Segment Start: SUPPLIED DATA

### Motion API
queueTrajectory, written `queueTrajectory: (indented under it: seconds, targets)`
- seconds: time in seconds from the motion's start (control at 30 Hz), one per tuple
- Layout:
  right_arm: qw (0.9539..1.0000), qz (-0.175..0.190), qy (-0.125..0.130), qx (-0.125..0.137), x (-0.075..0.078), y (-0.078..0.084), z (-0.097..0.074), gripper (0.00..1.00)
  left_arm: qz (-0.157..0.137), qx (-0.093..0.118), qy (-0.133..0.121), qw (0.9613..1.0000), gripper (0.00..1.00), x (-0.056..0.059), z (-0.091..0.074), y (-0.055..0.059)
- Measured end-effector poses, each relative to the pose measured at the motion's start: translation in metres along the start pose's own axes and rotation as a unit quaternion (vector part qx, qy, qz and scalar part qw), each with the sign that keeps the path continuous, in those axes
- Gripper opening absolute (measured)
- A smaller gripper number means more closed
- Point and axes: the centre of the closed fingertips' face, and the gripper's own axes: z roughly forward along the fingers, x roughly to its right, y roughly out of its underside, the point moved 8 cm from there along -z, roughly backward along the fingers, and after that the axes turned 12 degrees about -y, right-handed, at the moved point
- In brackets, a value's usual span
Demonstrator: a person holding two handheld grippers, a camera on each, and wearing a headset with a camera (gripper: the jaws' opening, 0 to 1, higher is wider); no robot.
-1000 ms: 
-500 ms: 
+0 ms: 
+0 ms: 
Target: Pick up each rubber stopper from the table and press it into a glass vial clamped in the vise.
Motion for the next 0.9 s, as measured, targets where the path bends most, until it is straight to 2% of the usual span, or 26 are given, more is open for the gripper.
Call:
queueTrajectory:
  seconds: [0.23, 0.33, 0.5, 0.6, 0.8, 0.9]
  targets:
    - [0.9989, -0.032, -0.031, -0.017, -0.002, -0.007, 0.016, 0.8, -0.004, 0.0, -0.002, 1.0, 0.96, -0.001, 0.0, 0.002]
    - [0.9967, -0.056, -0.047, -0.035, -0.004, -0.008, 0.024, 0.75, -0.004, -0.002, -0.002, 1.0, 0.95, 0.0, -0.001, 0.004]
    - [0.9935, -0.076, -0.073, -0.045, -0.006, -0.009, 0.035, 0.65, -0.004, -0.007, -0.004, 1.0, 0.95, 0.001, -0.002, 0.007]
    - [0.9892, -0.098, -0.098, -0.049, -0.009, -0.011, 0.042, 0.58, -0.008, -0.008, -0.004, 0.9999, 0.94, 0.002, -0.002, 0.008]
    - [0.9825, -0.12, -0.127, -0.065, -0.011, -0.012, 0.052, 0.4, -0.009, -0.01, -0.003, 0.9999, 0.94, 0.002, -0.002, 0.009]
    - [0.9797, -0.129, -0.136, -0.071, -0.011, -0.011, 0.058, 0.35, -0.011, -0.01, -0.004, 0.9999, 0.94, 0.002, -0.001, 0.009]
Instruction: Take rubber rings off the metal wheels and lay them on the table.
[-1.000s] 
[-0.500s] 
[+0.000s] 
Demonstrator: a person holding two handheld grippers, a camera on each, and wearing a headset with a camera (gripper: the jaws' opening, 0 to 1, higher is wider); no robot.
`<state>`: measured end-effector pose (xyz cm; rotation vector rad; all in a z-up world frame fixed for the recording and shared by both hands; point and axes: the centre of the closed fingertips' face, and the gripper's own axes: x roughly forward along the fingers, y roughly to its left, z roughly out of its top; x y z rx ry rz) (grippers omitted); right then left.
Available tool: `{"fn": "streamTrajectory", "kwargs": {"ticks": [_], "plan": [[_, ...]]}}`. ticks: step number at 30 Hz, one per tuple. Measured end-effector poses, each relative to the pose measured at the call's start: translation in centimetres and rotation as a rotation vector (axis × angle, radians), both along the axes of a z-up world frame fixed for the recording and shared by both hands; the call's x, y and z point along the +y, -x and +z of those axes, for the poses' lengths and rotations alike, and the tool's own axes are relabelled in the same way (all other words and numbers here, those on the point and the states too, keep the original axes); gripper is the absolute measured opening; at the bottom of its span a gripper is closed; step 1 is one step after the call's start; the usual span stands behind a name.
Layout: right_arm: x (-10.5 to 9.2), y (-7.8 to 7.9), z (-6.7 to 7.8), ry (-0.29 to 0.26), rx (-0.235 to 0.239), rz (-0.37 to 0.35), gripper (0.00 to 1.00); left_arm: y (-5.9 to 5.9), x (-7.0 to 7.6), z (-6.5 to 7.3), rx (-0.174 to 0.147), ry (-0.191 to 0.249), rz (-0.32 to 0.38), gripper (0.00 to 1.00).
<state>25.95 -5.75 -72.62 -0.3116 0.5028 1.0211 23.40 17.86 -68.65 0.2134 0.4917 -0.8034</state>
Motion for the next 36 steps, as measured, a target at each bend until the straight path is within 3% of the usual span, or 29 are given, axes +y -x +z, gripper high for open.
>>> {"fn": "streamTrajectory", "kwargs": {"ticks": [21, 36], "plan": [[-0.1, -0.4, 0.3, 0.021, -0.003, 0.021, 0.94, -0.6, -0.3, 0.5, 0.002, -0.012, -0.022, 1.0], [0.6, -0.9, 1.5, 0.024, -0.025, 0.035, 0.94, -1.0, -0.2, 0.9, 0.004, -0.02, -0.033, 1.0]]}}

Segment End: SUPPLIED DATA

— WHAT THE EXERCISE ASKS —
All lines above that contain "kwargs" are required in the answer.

— YOUR SOLUTION —
Available tool: `{"fn": "streamTrajectory", "kwargs": {"ticks": [_], "plan": [[_, ...]]}}`. ticks: step number at 30 Hz, one per tuple. Measured end-effector poses, each relative to the pose measured at the call's start: translation in centimetres and rotation as a rotation vector (axis × angle, radians), both along the axes of a z-up world frame fixed for the recording and shared by both hands; the call's x, y and z point along the +y, -x and +z of those axes, for the poses' lengths and rotations alike, and the tool's own axes are relabelled in the same way (all other words and numbers here, those on the point and the states too, keep the original axes); gripper is the absolute measured opening; at the bottom of its span a gripper is closed; step 1 is one step after the call's start; the usual span stands behind a name.
>>> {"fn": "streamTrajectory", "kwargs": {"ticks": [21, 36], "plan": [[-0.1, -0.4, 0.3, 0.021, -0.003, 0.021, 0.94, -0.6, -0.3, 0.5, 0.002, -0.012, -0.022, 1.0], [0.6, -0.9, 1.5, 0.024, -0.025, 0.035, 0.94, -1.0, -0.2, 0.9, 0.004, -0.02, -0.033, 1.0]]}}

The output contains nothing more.